Manila: Four people were killed and four wounded in fresh election violence in the Philippines when gunmen ambushed a mayoral candidate in the south of the country, a police general said yesterday.

The convoy of a pro-administration candidate came under heavy automatic gunfire in Maguindanao late on Friday, said Joel Goltiao, police chief in the Autonomous Region in Muslim Mindanao.

The candidate's driver was killed in the initial burst of gunfire but three police officers guarding them fought back and killed three of the attackers.

Inquiry

The candidate was wounded in the leg, he said. "Our initial inquiry showed the attack was election-related," Goltiao told reporters, adding investigators were tracking down a group of gunmen behind the attack.

Goltiao said the largest Muslim separatist rebel group in the southern Philippines was known to be active in the area, but there were no indications the Moro Islamic Liberation Front was behind the ambush.

Since the election period began on January 14, national police said about 100 people have died in nearly 120 poll-related incidents of violence across the archipelago.

Bitter rivalry among local politicians, a trigger-happy culture and nearly 40 years of Muslim and communist insurgencies add to election tensions.

But police officials say the level of violence remained low this year compared to previous political contests even if the killings were expected to rise as the balloting on May 14 draws near.

In 2004 presidential elections, 189 died, while in 2001 local polls, 111 people were killed.

Fanned out

Yesterday, soldiers and armed police officers fanned out to half a dozen provinces where violence may erupt during the elections. The campaign period ends on May 12.

Security forces have set up road blocks and checkpoints and raided hideouts of suspected private armies to control movement illegal weapons and prevent violence.

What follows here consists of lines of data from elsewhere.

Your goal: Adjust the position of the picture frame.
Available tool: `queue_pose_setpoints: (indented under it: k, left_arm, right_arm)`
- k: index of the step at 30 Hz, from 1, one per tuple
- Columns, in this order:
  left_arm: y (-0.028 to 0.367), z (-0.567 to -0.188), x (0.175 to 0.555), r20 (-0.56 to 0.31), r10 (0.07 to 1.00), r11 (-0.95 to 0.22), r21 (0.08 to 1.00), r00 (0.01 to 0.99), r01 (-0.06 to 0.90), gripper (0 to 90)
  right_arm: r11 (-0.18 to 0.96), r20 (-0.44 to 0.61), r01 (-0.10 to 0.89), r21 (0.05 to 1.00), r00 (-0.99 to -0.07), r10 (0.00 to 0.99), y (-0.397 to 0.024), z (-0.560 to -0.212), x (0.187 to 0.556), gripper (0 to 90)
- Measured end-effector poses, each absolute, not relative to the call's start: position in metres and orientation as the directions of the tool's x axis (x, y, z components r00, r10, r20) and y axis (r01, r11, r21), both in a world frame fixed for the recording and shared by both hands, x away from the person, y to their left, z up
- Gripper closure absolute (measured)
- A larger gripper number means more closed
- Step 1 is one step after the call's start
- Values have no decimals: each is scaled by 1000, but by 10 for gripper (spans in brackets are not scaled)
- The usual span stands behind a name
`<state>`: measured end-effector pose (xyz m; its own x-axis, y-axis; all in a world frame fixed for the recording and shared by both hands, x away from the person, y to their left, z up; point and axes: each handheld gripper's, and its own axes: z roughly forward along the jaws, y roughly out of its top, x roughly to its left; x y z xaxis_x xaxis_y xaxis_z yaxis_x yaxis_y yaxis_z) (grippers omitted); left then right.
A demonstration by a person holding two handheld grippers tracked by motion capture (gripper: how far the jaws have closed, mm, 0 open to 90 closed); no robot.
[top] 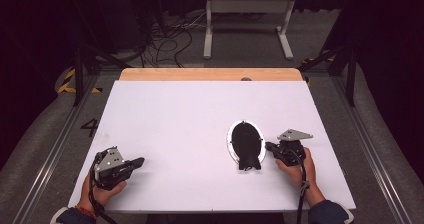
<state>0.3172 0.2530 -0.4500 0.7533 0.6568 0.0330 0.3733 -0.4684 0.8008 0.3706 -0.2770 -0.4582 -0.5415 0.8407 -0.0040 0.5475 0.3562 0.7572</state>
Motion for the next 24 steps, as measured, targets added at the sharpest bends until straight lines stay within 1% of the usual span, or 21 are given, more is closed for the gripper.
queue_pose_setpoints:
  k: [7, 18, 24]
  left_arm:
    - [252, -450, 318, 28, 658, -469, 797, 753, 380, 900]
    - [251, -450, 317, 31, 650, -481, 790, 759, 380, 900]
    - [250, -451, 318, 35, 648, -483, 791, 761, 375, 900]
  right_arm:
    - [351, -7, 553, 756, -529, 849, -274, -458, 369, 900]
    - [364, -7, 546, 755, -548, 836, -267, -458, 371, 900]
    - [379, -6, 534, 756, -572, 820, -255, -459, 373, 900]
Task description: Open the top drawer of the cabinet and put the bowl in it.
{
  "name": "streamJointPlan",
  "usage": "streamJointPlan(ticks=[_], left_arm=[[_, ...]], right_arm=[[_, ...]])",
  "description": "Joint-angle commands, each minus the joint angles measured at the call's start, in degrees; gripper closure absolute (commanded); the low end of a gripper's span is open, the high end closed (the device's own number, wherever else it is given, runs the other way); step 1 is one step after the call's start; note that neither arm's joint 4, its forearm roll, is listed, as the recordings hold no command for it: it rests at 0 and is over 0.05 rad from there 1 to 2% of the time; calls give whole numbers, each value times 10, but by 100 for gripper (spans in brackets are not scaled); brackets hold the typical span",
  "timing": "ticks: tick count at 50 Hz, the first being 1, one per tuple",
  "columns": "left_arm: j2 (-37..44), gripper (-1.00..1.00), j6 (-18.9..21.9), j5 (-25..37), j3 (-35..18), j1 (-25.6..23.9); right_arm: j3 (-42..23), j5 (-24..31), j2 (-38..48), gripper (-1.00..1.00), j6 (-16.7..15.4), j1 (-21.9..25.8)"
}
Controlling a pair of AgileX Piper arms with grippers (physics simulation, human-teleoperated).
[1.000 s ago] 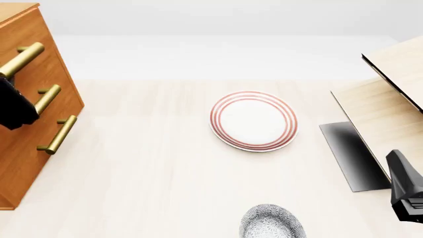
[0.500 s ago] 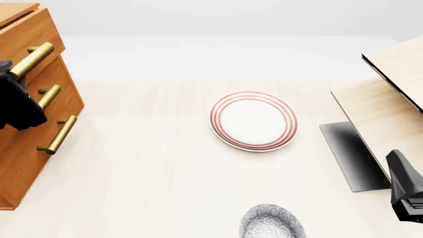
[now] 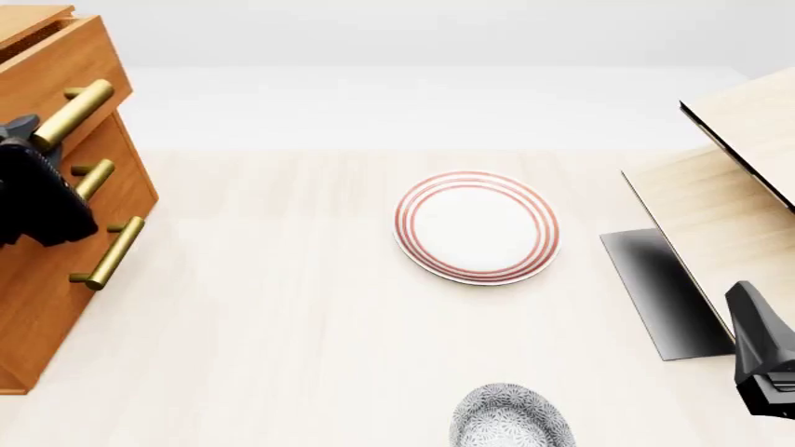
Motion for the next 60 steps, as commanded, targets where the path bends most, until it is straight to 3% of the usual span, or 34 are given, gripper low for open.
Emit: streamJointPlan(ticks=[1, 25, 60], left_arm=[[-10, 100, 7, -12, 28, -27], [-34, 100, 13, 0, 33, -62], [-18, 100, 19, 15, 2, -116]], right_arm=[[0, -1, 0, -100, 0, 0], [0, -1, 0, -100, 0, 0], [0, -1, 0, -100, 0, 0]])
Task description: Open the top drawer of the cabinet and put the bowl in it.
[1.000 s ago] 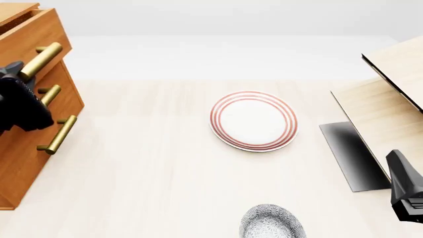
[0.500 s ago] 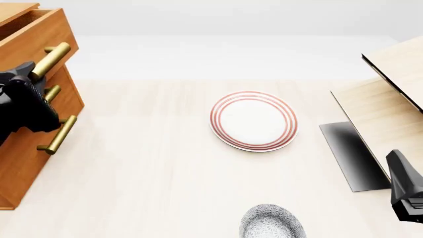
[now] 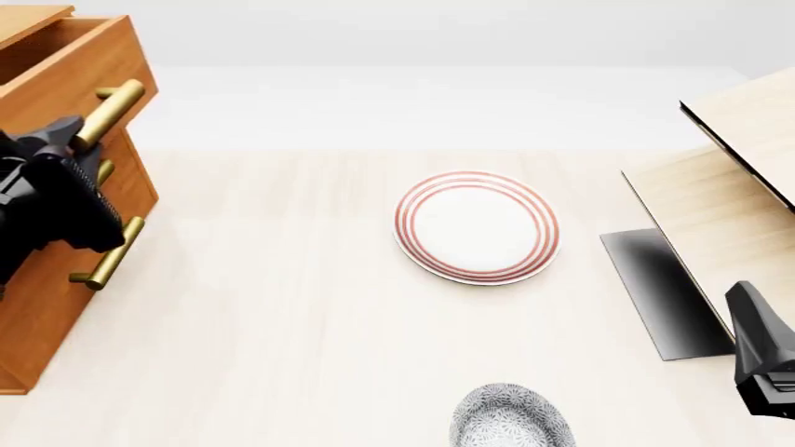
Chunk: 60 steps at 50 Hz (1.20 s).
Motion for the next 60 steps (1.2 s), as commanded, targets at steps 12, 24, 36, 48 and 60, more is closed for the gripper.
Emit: streamJointPlan(ticks=[12, 24, 36, 48, 60], left_arm=[[-12, 100, 6, 15, -10, -57], [-19, 100, 12, 12, -2, -63], [-22, 100, 18, 8, 0, -75], [-20, 100, 17, 4, 4, -81], [-31, 100, 10, 13, 5, -91]], right_arm=[[0, -1, 0, -100, 0, 0], [0, -1, 0, -100, 0, 0], [0, -1, 0, -100, 0, 0], [0, -1, 0, -100, 0, 0], [0, -1, 0, -100, 0, 0]])
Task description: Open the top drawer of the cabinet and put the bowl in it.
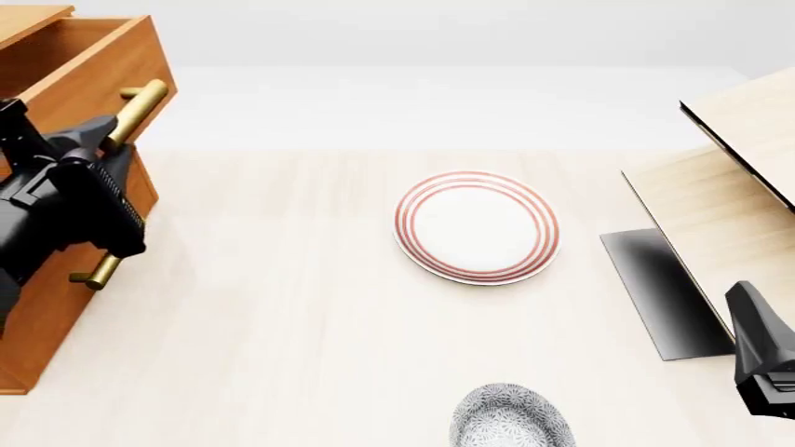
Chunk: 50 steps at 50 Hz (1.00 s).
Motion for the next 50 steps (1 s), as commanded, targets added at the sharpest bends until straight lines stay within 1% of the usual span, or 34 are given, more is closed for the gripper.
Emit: streamJointPlan(ticks=[1, 9, 14, 23, 28, 33, 34, 35, 36, 38, 39, 40, 41, 42, 43, 45, 47, 50], left_arm=[[-22, -100, -1, -5, 11, -36], [-38, -100, -8, -12, 33, -50], [-51, -100, 1, -24, 46, -60], [-81, -100, 5, -13, 56, -74], [-99, -100, 3, 3, 56, -80], [-129, -100, -27, 63, 36, -96], [-155, -100, -37, 82, 34, -92], [-153, -100, -44, 97, 26, -101], [-178, -100, -65, 133, 14, -94], [-181, -100, -84, 160, -1, -102], [-195, -100, -87, 173, 2, -92], [-196, -100, -94, 189, -2, -89], [-200, -100, -112, 210, -8, -81], [-189, -100, -126, 217, -19, -93], [-198, -100, -141, 240, -23, -79], [-195, -100, -153, 244, -32, -87], [-196, -100, -178, 274, -52, -90], [-203, -100, -192, 302, -67, -86]], right_arm=[[0, -1, 0, -100, 0, 0], [0, -1, 0, -100, 0, 0], [0, -1, 0, -100, 0, 0], [0, -1, 0, -100, 0, 0], [0, -1, 0, -100, 0, 0], [0, -1, 0, -100, 0, 0], [0, -1, 0, -100, 0, 0], [0, -1, 0, -100, 0, 0], [0, -1, 0, -100, 0, 0], [0, -1, 0, -100, 0, 0], [0, -1, 0, -100, 0, 0], [0, -1, 0, -100, 0, 0], [0, -1, 0, -100, 0, 0], [0, -1, 0, -100, 0, 0], [0, -1, 0, -100, 0, 0], [0, -1, 0, -100, 0, 0], [0, -1, 0, -100, 0, 0], [0, -1, 0, -100, 0, 0]])
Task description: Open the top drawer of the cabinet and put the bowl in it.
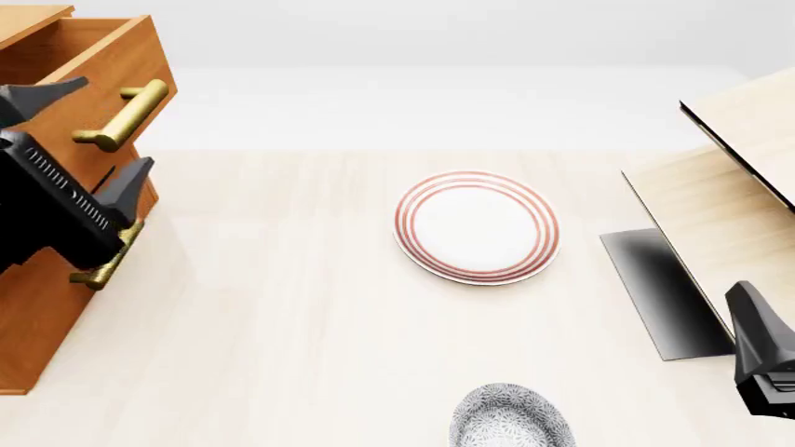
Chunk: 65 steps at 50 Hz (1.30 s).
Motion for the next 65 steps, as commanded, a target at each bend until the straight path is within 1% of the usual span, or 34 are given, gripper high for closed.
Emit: streamJointPlan(ticks=[1, 2, 3, 4, 5, 8, 9, 10, 11, 13, 21, 25, 29, 30, 31, 33, 35, 37, 38, 39, 41, 42, 44, 45, 48, 49, 51, 52, 53, 54, 55, 56, 57, 65], left_arm=[[-30, -100, -88, 127, -62, -2], [-24, -100, -104, 151, -80, -3], [-37, -100, -121, 168, -97, -1], [-37, -100, -121, 168, -97, -1], [-41, -100, -138, 200, -116, 8], [-45, -100, -139, 207, -130, -4], [-44, -100, -153, 223, -150, -6], [-44, -100, -153, 223, -150, -6], [-29, -100, -178, 254, -181, -7], [-19, -100, -191, 258, -201, -16], [-16, -100, -252, 328, -277, 8], [-9, -100, -300, 373, -332, 17], [17, -100, -333, 411, -374, 18], [19, -100, -338, 421, -381, 26], [28, -100, -361, 441, -405, 28], [27, -100, -375, 463, -422, 48], [39, -100, -388, 477, -443, 38], [38, -100, -407, 505, -459, 61], [41, -100, -426, 516, -480, 49], [36, -100, -428, 529, -483, 68], [48, -100, -440, 533, -496, 55], [43, -100, -444, 542, -497, 72], [56, -100, -457, 548, -506, 62], [56, -100, -471, 561, -510, 80], [77, -100, -498, 575, -532, 66], [79, -100, -492, 574, -533, 62], [77, -100, -496, 589, -534, 88], [86, -100, -508, 593, -542, 80], [101, -100, -531, 605, -553, 77], [106, -100, -537, 608, -557, 77], [104, -100, -534, 609, -559, 78], [102, -100, -533, 617, -557, 91], [104, -100, -536, 617, -560, 88], [126, -100, -585, 661, -596, 95]], right_arm=[[0, -1, 0, -100, 0, 0], [0, -1, 0, -100, 0, 0], [0, -1, 0, -100, 0, 0], [0, -1, 0, -100, 0, 0], [0, -1, 0, -100, 1, 0], [1, -1, 0, -100, 1, 0], [1, -1, 1, -100, 1, 0], [1, -1, 1, -100, 1, 0], [1, -1, 1, -100, 1, 0], [1, -1, 1, -100, 2, 0], [1, -1, 1, -100, 2, 0], [1, -1, 1, -100, 3, 0], [1, -1, 2, -100, 3, 0], [1, -1, 2, -100, 3, 0], [0, -1, 0, -100, 0, 0], [0, -1, 0, -100, 0, 0], [0, -1, 0, -100, 0, 0], [0, -1, 0, -100, 0, 0], [0, -1, 0, -100, 0, 0], [0, -1, 0, -100, 0, 0], [0, -1, 0, -100, 0, 0], [0, -1, 0, -100, 0, 0], [0, -1, 0, -100, 0, 0], [0, -1, 0, -100, 0, 0], [0, -1, 0, -100, 0, 0], [0, -1, 0, -100, 0, 0], [0, -1, 0, -100, 0, 0], [0, -1, 0, -100, 0, 0], [0, -1, 0, -100, 0, 0], [0, -1, 0, -100, 0, 0], [0, -1, 0, -100, 0, 0], [0, -1, 0, -100, 0, 0], [0, -1, 0, -100, 0, 0], [0, -1, 0, -100, 0, 0]])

Some 115,000 Philippine police went on full alert on Friday to secure the polls tomorrow.

National Security Adviser Norberto Quisumbing said there were no reports of terrorist groups planning to disrupt the polls.

Even as the campaign battle cry of fighting poverty can be heard throughout the Philippines, housewife Florentina Salvador says no candidate has set foot on the reeking garbage dump that she mines for salvageable junk.

She didn't expect anyone to visit the fly-infested seaside dump - fittingly called "Aroma" - to dirty their shoes and witness the squalor. At 50, she has seen so many campaign promises broken that she knows better than to have any hope as midterm elections near.

"They come and go but our lives have not changed," she said of aspiring politicians.

"We're still living off this garbage. People stay away because we smell," said Salvador, who wrapped her head with a grimy shirt topped with a cap to fend off the scorching sun.

Manila's shantytowns rarely see well-heeled politicians, except during election campaigns, when the slums become crucial battlegrounds for votes, as most of the Southeast Asian nation's 45 million registered voters are poor.

Candidates make a beeline to poverty-wracked neighbourhoods with plenty of promises and dole out shirts, caps, snacks, insurance coverage and cash - despite a ban on political gifts.

In the media ads of Congressman Prospero Pichay, now running for the Senate, poor people are quoted as saying they dream of being able to afford medicine, their own homes, to earn a decent living, to which he replies: "My dream is to fulfil your dreams." They've heard it all before.

The dusty road to Aroma was barely tread amid the electoral frenzy, though the sprawling dump in Manila's filthy pier district is just a 30-minute drive from the presidential palace.

Poverty has sparked bloody communist and Muslim separatist rebellions for decades in the country of 86 million.